> [Instructions to follow]:
In full and without error, repeat the entries below.
——————————
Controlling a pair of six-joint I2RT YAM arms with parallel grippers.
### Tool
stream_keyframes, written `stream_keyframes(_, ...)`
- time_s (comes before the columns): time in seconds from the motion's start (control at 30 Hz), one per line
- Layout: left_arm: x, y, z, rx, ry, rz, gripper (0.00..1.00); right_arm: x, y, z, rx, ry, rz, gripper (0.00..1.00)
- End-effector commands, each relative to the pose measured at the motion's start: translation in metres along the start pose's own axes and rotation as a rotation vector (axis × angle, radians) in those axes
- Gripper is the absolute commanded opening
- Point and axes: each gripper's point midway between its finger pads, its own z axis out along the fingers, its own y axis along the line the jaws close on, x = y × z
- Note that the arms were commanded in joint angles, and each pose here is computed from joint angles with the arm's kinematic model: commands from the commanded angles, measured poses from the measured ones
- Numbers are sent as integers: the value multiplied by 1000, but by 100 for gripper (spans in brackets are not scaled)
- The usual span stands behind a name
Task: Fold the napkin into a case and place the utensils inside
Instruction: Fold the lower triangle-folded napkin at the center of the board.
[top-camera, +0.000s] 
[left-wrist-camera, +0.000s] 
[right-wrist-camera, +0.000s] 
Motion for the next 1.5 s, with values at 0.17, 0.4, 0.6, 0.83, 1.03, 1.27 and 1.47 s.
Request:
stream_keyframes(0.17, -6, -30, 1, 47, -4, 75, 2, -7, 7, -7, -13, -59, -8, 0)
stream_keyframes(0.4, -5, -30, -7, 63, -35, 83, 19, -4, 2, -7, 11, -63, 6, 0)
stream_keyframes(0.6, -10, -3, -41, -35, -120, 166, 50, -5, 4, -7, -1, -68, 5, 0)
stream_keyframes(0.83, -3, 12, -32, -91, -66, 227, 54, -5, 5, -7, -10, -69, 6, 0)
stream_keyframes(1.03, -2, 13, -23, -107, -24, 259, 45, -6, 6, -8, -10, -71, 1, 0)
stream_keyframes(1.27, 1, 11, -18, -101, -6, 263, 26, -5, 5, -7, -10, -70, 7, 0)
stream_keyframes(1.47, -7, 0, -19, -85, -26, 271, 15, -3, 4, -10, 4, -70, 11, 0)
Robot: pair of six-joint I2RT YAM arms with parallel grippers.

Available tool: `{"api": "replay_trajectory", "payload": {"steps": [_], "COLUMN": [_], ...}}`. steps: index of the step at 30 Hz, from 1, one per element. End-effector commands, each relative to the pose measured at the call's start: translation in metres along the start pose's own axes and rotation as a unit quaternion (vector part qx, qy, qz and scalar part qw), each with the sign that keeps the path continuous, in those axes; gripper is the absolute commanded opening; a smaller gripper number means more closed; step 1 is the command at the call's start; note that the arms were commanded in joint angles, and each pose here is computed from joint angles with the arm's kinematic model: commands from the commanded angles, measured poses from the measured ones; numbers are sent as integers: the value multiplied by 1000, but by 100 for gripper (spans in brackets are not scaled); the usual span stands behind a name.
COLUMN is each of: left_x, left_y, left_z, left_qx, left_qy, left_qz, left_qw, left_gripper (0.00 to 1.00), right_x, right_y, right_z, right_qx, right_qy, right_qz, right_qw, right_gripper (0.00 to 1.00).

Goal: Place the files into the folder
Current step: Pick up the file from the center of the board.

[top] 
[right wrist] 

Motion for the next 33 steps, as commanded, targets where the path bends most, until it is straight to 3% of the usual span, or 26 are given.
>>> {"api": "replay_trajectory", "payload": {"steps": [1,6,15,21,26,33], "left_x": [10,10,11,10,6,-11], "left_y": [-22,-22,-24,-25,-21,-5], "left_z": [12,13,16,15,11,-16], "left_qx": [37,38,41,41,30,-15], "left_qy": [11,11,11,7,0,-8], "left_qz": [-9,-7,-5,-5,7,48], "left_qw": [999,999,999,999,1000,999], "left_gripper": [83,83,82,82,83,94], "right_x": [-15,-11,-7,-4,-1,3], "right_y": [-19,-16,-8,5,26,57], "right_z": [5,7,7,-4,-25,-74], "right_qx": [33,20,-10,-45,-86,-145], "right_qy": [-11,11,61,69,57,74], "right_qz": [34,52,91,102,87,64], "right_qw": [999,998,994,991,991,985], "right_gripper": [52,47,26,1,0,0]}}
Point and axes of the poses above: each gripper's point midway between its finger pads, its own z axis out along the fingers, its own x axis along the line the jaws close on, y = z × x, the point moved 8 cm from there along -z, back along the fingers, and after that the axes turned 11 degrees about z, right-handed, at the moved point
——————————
> [Task output]:
Controlling a pair of six-joint I2RT YAM arms with parallel grippers.
### Tool
stream_keyframes, written `stream_keyframes(_, ...)`
- time_s (comes before the columns): time in seconds from the motion's start (control at 30 Hz), one per line
- Layout: left_arm: x, y, z, rx, ry, rz, gripper (0.00..1.00); right_arm: x, y, z, rx, ry, rz, gripper (0.00..1.00)
- End-effector commands, each relative to the pose measured at the motion's start: translation in metres along the start pose's own axes and rotation as a rotation vector (axis × angle, radians) in those axes
- Gripper is the absolute commanded opening
- Point and axes: each gripper's point midway between its finger pads, its own z axis out along the fingers, its own y axis along the line the jaws close on, x = y × z
- Note that the arms were commanded in joint angles, and each pose here is computed from joint angles with the arm's kinematic model: commands from the commanded angles, measured poses from the measured ones
- Numbers are sent as integers: the value multiplied by 1000, but by 100 for gripper (spans in brackets are not scaled)
- The usual span stands behind a name
Task: Fold the napkin into a case and place the utensils inside
Instruction: Fold the lower triangle-folded napkin at the center of the board.
[top-camera, +0.000s] 
[left-wrist-camera, +0.000s] 
[right-wrist-camera, +0.000s] 
Motion for the next 1.5 s, with values at 0.17, 0.4, 0.6, 0.83, 1.03, 1.27 and 1.47 s.
Request:
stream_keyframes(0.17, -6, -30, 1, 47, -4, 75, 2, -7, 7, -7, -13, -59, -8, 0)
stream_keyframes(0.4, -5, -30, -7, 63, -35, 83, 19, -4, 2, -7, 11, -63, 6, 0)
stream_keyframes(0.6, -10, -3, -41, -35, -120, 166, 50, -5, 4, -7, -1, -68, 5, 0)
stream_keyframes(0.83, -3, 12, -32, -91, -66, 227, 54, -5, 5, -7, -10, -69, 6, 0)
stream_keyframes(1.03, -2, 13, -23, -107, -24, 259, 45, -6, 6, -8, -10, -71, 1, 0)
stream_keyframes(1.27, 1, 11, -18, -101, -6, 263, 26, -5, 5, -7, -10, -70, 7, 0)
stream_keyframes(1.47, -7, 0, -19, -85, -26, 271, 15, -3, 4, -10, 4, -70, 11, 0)
Robot: pair of six-joint I2RT YAM arms with parallel grippers.

Available tool: `{"api": "replay_trajectory", "payload": {"steps": [_], "COLUMN": [_], ...}}`. steps: index of the step at 30 Hz, from 1, one per element. End-effector commands, each relative to the pose measured at the call's start: translation in metres along the start pose's own axes and rotation as a unit quaternion (vector part qx, qy, qz and scalar part qw), each with the sign that keeps the path continuous, in those axes; gripper is the absolute commanded opening; a smaller gripper number means more closed; step 1 is the command at the call's start; note that the arms were commanded in joint angles, and each pose here is computed from joint angles with the arm's kinematic model: commands from the commanded angles, measured poses from the measured ones; numbers are sent as integers: the value multiplied by 1000, but by 100 for gripper (spans in brackets are not scaled); the usual span stands behind a name.
COLUMN is each of: left_x, left_y, left_z, left_qx, left_qy, left_qz, left_qw, left_gripper (0.00 to 1.00), right_x, right_y, right_z, right_qx, right_qy, right_qz, right_qw, right_gripper (0.00 to 1.00).

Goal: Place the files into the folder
Current step: Pick up the file from the center of the board.

[top] 
[right wrist] 

Motion for the next 33 steps, as commanded, targets where the path bends most, until it is straight to 3% of the usual span, or 26 are given.
>>> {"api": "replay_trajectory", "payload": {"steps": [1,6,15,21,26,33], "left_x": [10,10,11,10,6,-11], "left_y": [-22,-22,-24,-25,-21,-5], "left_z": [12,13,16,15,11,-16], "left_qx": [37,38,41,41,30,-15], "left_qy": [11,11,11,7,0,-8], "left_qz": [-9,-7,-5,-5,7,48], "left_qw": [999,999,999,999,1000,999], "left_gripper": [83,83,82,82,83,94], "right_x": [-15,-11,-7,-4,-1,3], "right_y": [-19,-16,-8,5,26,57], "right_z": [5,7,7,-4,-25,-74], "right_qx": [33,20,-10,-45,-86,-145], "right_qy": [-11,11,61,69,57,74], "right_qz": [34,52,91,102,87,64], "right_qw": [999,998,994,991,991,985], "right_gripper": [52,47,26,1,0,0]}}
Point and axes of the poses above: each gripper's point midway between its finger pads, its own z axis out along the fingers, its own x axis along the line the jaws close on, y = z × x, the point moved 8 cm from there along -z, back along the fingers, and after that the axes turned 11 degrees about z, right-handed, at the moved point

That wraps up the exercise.